The Clothes' New Emperor

Yesterday I wrote a squib about how Franco and Gorbachev, fecklessly and at last with futility, sought to loosen the reins on their too-dynamic societies while retaining control.  Reading this week's Economist, I'm reminded that my vision was all too blinkered.  I could just as well have expanded my vision to include Xi Jinping, the new leader of China as he tries to mount his tiger the same way one might stuff rattlesnakes into a Vokswagen--i.e,., very carefully. Xi seems to encounter his new (Subjects?  Children?  Brethren) with an attitude common among Chinese leaders down through the ages: deep-seated belief in the entity, coupled with a conviction that by herculean effort it can  be made to work--and stark terror at the spectacle of a billion (plus) individuals, each with his own hopes, fears and convictions.

My guess is that Xi Jinping never heard of John Keats and would have dismissed him with contempt if he had.  But he might want to pause over the oft-quoted excerpt from Keats' letter 280 (to his brother, George):
"I go among the Fields and catch a glimpse of a stoat or a field-mouse peeping out of the withered grass – the creature hath a purpose and its eyes are bright with it – I go amongst the buildings of a city and I see a Man hurrying along – to what? The creature hath a purpose and his eyes are bright with it."
 It is tempting to patronize anyone so presumptuous as to try to exercise leadership over so many creatures with so many purposes, but it's probably fair to reserve a bit of compassion for Xi. That is--it's easy from far away to dismiss China as a monolith but even a bit of reflection we can see that it is nothing of the sort.    Just a few moments' thought should remind us that it is a monolith with a nasty habit of exploding, perhaps unexpectedly but still often, into  a chaos of private purposes.  Chinese themselves, when they consider the problem, are tempted to dismiss their afflictions as a curse imposed by insolent outsiders and their is just enough truth in that view to distract them from the fact that it is not only outsiders who create so much trouble.  Or if outsiders, at least outsiders with a lot of local help.

I'd say the Economist has at least a crude handle on an inevitably complex problem: Xi has to choose whether to nurture "the people" or "the state."  And given his (and China's) long history, it wouldn't be surprising to find that he thinks he can tilt to the state--for which read "the party," the supposed benign parent, guiding and protecting is charges to a fuller maturity.

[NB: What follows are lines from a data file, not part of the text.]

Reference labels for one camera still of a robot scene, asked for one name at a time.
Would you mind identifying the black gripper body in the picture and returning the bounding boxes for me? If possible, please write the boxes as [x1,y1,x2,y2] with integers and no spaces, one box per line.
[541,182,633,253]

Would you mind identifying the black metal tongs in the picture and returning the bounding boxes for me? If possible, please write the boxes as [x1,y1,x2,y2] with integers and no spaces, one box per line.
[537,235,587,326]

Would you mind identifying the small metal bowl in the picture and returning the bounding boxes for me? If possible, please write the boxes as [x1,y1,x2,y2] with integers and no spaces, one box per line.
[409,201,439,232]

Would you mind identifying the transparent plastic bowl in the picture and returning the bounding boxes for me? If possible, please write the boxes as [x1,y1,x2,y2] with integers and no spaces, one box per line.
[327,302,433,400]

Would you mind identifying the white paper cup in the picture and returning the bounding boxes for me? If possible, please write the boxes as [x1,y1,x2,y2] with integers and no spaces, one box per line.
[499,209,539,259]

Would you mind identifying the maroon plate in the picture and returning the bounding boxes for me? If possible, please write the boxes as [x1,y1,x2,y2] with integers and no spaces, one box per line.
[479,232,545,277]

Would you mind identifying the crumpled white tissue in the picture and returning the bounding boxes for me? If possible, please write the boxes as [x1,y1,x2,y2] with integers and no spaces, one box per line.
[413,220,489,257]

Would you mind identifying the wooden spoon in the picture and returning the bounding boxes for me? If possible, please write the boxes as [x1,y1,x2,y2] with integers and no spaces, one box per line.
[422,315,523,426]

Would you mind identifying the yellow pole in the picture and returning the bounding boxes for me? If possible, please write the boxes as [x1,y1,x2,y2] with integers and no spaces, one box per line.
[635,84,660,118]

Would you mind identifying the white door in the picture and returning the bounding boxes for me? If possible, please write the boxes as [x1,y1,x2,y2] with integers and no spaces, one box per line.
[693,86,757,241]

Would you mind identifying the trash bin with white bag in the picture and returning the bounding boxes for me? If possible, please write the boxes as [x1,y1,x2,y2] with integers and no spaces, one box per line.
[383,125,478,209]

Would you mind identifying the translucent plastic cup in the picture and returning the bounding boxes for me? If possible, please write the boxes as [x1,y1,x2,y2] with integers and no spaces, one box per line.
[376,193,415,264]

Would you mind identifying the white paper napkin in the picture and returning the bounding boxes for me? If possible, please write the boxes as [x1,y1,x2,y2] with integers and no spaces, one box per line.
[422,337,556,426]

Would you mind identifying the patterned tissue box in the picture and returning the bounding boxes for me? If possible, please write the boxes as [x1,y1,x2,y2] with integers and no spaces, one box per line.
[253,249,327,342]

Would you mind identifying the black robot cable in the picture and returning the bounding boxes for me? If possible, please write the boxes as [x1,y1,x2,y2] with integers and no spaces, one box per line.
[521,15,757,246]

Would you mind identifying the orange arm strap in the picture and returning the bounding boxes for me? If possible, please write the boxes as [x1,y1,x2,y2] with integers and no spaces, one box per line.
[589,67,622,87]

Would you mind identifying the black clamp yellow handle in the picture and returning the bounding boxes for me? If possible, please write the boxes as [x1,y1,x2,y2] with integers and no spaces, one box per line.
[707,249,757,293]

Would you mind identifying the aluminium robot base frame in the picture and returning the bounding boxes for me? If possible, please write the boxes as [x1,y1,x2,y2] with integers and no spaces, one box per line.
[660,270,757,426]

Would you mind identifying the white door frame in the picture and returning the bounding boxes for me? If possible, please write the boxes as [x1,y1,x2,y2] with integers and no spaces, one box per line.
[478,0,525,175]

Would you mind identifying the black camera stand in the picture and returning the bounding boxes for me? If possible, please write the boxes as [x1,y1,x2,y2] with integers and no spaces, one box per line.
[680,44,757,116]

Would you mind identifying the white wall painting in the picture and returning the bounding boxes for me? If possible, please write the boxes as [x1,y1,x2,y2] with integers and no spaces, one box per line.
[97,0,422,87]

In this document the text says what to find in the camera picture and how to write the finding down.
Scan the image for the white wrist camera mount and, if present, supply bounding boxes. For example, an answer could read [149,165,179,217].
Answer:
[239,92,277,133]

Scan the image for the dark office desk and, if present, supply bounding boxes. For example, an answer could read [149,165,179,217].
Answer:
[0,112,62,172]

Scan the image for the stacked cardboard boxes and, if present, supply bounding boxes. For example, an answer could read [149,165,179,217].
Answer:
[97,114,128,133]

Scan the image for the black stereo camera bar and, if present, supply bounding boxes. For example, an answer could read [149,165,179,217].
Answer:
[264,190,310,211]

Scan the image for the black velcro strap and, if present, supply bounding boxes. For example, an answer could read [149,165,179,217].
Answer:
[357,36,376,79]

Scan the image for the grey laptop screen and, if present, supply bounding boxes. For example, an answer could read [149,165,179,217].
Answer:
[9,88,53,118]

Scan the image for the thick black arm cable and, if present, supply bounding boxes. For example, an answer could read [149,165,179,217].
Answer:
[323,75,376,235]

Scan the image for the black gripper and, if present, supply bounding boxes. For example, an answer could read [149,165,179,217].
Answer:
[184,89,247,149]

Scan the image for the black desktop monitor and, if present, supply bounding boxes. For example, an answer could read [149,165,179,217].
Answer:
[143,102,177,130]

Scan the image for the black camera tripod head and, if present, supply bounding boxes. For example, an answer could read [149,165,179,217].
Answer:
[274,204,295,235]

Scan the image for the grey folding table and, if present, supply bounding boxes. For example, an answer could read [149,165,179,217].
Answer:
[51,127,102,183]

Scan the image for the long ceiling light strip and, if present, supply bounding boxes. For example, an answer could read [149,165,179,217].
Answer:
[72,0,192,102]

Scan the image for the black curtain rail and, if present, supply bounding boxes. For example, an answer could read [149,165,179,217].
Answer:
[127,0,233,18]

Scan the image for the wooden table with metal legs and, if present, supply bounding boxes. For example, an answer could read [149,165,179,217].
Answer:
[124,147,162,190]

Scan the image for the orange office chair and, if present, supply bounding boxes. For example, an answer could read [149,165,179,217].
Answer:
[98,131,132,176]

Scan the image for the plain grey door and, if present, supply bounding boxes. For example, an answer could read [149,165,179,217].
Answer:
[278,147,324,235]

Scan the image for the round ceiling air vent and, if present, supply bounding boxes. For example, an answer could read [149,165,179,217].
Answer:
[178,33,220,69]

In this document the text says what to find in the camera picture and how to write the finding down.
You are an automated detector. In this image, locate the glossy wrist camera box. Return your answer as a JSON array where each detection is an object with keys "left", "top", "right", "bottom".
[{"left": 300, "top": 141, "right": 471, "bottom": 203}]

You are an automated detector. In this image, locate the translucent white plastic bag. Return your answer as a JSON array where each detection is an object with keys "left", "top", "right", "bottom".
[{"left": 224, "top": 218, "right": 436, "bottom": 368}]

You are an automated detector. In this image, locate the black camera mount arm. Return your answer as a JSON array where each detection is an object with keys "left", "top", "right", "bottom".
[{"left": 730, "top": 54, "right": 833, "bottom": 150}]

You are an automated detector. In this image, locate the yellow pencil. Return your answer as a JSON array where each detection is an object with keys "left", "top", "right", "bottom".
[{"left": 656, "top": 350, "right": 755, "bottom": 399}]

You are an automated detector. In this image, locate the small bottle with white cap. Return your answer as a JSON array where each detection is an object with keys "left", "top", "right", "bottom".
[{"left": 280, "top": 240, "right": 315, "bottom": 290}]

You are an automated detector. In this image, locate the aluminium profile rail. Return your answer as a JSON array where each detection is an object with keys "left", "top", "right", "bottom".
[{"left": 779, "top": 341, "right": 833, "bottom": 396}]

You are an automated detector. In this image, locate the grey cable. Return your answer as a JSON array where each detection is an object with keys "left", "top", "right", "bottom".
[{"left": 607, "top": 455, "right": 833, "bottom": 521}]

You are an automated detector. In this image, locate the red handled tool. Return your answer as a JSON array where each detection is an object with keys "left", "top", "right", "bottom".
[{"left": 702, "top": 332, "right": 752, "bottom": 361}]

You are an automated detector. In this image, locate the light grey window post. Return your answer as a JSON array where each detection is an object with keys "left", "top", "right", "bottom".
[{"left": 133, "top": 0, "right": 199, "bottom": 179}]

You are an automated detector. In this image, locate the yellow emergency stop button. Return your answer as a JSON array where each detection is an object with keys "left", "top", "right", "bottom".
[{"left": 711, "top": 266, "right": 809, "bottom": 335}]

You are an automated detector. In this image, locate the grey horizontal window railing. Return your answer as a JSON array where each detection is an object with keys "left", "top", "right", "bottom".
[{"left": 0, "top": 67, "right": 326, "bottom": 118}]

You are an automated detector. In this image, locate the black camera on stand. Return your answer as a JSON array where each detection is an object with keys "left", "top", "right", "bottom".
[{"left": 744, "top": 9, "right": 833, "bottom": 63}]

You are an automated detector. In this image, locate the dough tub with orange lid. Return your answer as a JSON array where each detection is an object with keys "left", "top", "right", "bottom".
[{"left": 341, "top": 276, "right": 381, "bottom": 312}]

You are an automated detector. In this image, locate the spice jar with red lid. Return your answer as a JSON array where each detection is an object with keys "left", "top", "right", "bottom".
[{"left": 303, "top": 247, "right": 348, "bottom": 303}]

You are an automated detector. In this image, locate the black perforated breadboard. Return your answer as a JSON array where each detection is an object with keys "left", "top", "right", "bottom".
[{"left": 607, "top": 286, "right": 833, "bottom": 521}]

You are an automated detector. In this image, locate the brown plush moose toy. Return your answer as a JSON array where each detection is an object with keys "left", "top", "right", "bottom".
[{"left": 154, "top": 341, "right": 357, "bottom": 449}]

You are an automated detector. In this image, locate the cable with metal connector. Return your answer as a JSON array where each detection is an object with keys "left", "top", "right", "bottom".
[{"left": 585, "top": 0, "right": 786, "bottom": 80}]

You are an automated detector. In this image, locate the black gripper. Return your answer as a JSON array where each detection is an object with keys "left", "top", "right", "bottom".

But as any number of examples prove, there's only so much guiding and protecting that you can do--perhaps especially (but not merely) when all that blather about guide and protect is just a self-justifying hoax to guide and protect the activity of lining your own (or your children's) pockets.  I'd say Xi needs just a dash of humility here or he might be in for a world of disappointment.